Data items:
Start of Block

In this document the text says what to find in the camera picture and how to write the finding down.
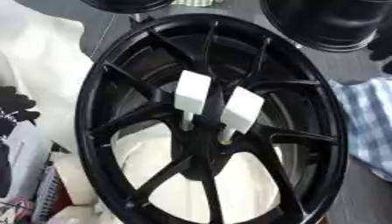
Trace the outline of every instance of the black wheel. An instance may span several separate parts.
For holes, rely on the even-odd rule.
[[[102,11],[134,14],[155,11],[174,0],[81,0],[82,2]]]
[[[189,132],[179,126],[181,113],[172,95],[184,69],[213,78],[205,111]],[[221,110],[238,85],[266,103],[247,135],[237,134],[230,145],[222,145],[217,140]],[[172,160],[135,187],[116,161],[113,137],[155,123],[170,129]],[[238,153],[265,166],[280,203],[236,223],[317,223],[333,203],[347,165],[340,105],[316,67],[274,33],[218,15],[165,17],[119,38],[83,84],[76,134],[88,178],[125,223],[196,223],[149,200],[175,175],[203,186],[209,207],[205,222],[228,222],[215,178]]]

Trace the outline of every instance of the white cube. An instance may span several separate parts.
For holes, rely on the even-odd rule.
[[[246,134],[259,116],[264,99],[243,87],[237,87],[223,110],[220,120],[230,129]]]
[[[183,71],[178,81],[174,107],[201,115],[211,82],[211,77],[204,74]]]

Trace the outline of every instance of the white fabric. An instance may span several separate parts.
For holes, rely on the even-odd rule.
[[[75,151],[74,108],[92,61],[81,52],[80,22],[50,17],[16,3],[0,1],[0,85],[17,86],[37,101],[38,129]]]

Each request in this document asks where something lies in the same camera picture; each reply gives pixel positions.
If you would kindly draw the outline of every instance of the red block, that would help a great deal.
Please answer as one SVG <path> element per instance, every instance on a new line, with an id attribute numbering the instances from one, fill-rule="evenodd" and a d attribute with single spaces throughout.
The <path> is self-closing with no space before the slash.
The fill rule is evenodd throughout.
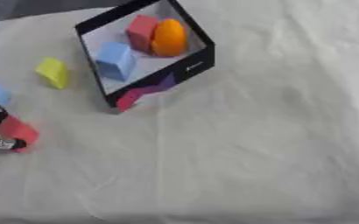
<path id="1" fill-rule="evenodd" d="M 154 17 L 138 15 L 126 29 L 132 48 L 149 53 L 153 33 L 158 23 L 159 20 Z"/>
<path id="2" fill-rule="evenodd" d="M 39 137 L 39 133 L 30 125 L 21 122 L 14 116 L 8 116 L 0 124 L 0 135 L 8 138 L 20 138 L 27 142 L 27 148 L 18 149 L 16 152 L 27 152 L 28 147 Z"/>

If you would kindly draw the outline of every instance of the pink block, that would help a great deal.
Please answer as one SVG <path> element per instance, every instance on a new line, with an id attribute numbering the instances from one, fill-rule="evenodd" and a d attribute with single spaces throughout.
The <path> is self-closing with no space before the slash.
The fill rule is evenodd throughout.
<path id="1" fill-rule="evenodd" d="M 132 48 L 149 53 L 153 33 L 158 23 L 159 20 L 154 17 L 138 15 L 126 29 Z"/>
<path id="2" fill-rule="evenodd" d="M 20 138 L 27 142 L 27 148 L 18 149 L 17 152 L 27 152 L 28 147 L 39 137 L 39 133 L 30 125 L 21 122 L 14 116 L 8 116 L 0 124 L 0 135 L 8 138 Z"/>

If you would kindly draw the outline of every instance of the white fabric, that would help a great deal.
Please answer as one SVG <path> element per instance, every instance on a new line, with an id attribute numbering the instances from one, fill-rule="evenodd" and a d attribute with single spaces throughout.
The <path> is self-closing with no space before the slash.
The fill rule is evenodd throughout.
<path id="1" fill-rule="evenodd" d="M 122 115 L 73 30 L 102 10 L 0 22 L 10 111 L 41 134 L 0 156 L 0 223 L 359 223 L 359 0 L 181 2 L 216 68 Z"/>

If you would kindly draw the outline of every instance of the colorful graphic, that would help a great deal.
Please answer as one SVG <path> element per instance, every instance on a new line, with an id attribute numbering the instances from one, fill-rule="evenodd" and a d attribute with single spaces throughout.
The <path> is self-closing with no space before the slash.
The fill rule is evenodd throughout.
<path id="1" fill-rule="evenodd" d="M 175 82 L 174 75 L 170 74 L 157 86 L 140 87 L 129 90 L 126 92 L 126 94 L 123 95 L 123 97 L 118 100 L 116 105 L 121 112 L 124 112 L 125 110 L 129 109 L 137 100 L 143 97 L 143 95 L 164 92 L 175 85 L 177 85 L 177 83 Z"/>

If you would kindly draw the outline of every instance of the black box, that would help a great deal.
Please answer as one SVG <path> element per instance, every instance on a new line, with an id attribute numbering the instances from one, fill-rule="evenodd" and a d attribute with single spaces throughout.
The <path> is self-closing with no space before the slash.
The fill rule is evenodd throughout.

End of Block

_HOW TO COMPLETE THIS TASK_. Please count the lines in the records that contain "parts" and reply with the count alone.

_TASK SOLUTION_. 3